Twenty-Four Hours A Day
A.A. Thought for the Day
Liquor used to be my friend. I used to have a lot of fun drinking. Practically all the fun I had was connected with drinking. But the time came when liquor became my enemy. I don't know just when liquor turned against me and became my enemy, but I know it happened, because I began to get into trouble. And since I realize that liquor is now my enemy, my main business is keeping sober. Making a living or keeping house is no longer my main business. It's secondary to the business of keeping sober. Do I realize that my main business is keeping sober? 
Meditation for the Day
I can depend on God to supply me with all the power I need to face any situation, provided that I will sincerely believe in that power and honestly ask for it, at the same time making all my life conform to what I believe God wants me to be. I can come to God as a business manager would come to the owner of the business, knowing that to lay the matter before Him means immediate cooperation, providing the matter has merit. 
Prayer for the Day
I pray that I may believe that God is ready and willing to supply me with all that I need. I pray that I may ask only for faith and strength to meet any situation.~~From the book Twenty-Four Hours a Day © Copyright 1975 by Hazelden Foundation
NA - Just for Today
Powerlessness and personal responsibility~~Page 52
"Through our inability to accept personal responsibilities, we were actually creating our own problems."~~Basic Text, page 13
When we refuse to take responsibility for our lives, we give away all of our personal power. We need to remember that we are powerless over our addiction, not our personal behavior. 
Many of us have misused the concept of powerlessness to avoid making decisions or to hold onto things we had outgrown. We have claimed powerlessness over our own actions. We have blamed others for our circumstances rather than taking positive action to change those circumstances. If we continue to avoid responsibility by claiming that we are "powerless" we set ourselves up for the same despair and misery we experienced in our active addiction. The potential for spending our recovery years feeling like victims is very real. 
Instead of living our lives by default, we can learn how to make responsible choices and take risks. We may make mistakes, but we can learn from these mistakes. A heightened awareness of ourselves and an increased willingness to accept personal responsibility gives us the freedom to change, to make choices, and to grow.
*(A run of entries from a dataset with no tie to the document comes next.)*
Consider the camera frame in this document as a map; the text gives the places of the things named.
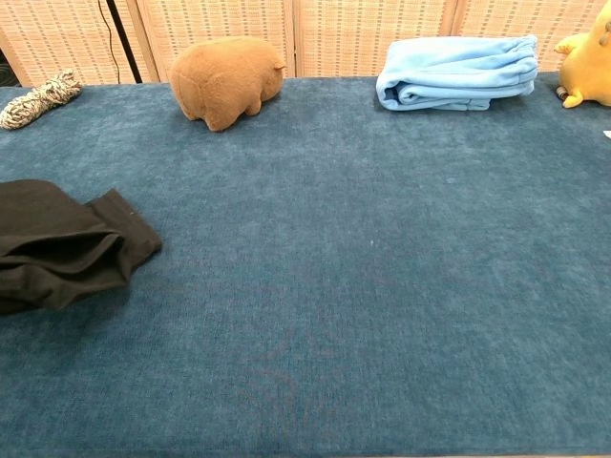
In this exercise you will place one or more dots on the black trousers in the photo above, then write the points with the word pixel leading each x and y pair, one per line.
pixel 48 224

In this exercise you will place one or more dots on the dark blue table mat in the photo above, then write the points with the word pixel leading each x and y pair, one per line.
pixel 334 286

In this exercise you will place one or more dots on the brown plush toy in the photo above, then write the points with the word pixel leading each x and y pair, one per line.
pixel 224 81

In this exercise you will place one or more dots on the bamboo folding screen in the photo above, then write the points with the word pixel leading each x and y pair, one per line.
pixel 334 38

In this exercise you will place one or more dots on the light blue folded garment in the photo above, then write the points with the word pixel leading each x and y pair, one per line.
pixel 453 71

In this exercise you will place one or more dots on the black tripod stand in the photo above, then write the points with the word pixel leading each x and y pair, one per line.
pixel 125 43

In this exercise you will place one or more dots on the yellow plush toy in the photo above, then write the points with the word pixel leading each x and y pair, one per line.
pixel 587 71

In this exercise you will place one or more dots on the black stool with chrome base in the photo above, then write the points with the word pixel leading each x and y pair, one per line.
pixel 7 74

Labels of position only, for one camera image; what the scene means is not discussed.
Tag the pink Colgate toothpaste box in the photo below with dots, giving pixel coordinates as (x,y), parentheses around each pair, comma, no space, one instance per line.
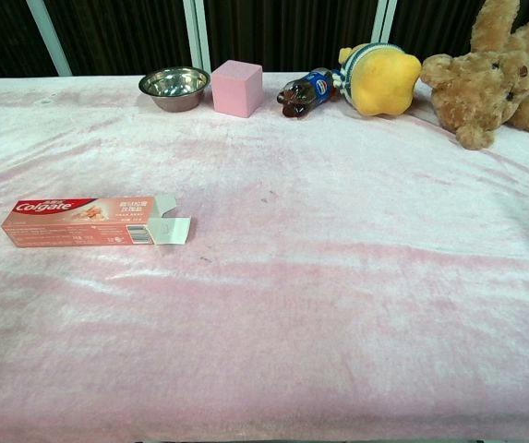
(70,221)

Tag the pink fleece blanket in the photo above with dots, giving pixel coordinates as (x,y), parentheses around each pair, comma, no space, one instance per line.
(292,286)

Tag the pink foam cube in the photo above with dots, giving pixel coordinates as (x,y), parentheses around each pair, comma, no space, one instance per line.
(236,87)

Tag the small cola bottle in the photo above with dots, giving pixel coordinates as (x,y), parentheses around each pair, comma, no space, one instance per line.
(310,90)

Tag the stainless steel bowl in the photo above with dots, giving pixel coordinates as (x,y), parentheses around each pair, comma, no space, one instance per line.
(174,87)

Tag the yellow plush toy striped hat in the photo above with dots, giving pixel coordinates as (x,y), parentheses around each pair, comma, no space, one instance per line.
(381,83)

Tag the black curtain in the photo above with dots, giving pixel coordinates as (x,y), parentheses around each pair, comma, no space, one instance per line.
(116,32)

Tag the brown teddy bear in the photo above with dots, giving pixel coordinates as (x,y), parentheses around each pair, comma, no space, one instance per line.
(490,83)

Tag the white double frame post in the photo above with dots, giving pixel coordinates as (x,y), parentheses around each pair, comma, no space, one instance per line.
(197,32)

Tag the white slanted frame post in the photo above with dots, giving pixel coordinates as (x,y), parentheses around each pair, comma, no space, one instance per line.
(49,37)

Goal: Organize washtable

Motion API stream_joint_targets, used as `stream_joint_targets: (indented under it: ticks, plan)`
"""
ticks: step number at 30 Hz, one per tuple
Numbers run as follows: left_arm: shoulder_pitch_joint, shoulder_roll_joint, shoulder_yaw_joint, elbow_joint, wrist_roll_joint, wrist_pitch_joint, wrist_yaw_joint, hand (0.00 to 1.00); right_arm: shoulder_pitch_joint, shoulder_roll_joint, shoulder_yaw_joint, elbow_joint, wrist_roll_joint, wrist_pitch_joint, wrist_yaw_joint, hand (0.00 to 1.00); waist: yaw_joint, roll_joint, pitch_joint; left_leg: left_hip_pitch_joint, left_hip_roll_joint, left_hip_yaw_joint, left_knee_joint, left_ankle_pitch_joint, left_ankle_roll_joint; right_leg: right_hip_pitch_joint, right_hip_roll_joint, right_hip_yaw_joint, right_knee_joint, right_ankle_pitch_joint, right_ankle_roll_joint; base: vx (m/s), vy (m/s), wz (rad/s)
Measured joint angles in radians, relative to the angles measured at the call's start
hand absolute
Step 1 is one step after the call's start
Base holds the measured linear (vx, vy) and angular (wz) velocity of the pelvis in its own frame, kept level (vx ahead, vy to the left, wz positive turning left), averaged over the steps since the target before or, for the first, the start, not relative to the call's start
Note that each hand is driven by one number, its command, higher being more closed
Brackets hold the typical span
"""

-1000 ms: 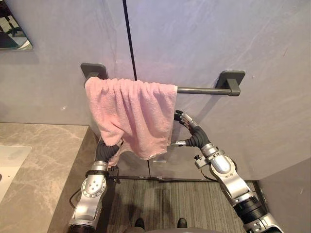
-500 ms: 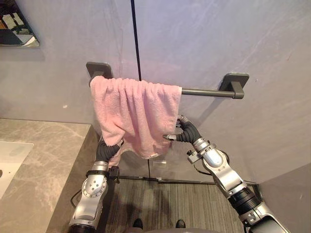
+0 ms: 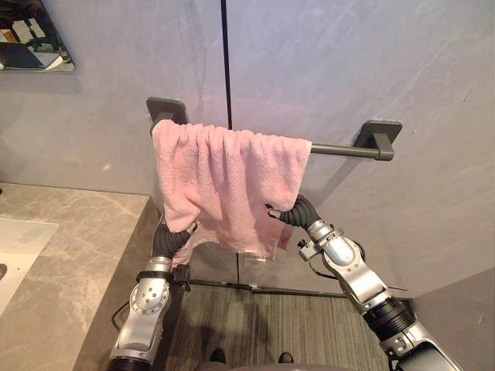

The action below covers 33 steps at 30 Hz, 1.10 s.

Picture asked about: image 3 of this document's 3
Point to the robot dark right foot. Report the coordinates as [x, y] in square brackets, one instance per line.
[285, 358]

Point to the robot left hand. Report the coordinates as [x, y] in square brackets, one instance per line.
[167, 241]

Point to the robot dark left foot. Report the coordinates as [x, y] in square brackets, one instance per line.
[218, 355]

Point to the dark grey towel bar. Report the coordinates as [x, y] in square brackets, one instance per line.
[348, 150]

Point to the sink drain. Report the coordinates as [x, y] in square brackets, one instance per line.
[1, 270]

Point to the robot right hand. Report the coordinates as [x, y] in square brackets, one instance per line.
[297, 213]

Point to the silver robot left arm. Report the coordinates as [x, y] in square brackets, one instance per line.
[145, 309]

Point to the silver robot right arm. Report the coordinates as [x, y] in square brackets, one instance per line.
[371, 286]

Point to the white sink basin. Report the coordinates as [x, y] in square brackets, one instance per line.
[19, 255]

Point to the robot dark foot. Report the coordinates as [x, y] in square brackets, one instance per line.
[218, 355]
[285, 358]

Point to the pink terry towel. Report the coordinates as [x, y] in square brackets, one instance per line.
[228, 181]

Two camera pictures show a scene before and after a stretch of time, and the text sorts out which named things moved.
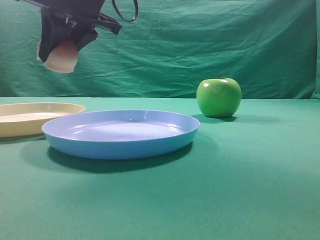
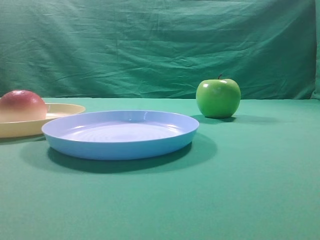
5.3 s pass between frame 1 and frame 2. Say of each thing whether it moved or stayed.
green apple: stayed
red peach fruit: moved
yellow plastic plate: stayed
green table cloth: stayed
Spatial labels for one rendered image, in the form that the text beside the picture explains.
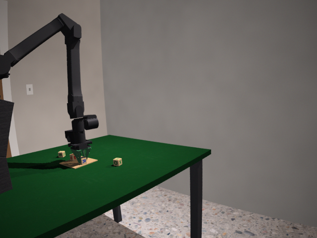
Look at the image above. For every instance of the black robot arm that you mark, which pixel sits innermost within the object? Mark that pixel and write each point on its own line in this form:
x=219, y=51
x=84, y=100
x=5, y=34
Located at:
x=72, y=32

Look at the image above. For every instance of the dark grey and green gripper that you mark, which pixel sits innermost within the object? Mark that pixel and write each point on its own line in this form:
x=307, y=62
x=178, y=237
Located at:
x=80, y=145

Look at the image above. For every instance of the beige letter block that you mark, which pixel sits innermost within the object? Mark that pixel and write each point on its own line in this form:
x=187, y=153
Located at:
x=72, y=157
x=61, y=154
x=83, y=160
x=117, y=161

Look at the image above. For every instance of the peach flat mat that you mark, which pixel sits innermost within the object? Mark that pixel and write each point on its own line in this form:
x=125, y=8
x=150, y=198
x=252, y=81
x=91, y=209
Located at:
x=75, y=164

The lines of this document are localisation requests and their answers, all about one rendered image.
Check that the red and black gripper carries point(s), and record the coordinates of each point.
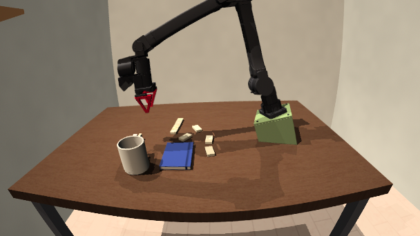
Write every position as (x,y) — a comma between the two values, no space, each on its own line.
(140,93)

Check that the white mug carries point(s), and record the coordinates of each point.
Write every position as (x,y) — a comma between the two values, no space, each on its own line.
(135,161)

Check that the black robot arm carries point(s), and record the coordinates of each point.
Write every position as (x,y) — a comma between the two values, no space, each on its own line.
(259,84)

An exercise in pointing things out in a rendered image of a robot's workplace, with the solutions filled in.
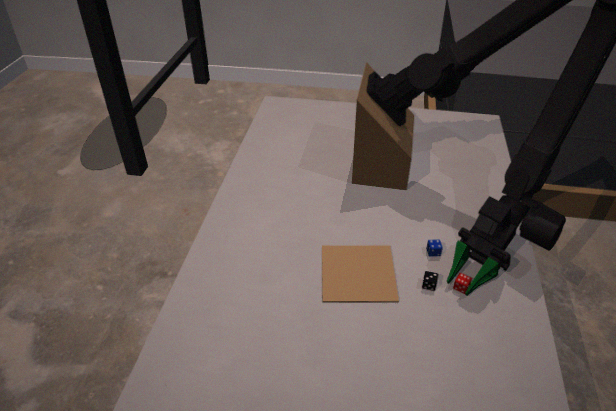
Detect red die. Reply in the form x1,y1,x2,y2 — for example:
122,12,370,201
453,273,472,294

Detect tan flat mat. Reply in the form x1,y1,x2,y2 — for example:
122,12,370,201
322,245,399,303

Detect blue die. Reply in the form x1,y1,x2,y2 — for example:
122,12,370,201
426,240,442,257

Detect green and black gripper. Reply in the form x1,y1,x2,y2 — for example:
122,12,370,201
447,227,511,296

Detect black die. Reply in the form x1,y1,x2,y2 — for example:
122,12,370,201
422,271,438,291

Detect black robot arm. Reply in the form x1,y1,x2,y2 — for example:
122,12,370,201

Just for Today: My feelings, actions, and choices are mine. I will accept responsibility for them.~~From the book Just for Today © Copyright 1991-2013 by Narcotics Anonymous World Services, Inc.
Thought for Today
"You can get everything money will buy without a
lick of character, but you can't get any of the
things money won't buy-- happiness, joy, peace of
mind, winning relationships, etc., without character."--Zig Ziglar 
Buddha/Zen Thoughts
Even in the case of individuals, there is no possibility to feel happiness through anger. If in a difficult situation one becomes disturbed internally, overwhelmed by mental discomfort, then external things will not help at all. However, if despite external difficulties or problems, internally one's attitude is of love, warmth, and kindheartedness, then problems can be faced and accepted.~-His Holiness the Dalai Lama 
Native American
"When a community does something together, that community is very happy, jovial, connected and unified."--Larry P. Aitken, CHIPPEWA
The Indian People have always been able to adapt. If the hunting changed, we found new hunting grounds. If the earth changed, we moved to a better place. If the river changed course, we followed the river. But with every change, we kept our Indianness and spirituality. Our culture and spirituality have always been our strength. Our culture and spirituality taught us to live in harmony. We must change with the times, but we must maintain our culture and spirituality, always living in harmony.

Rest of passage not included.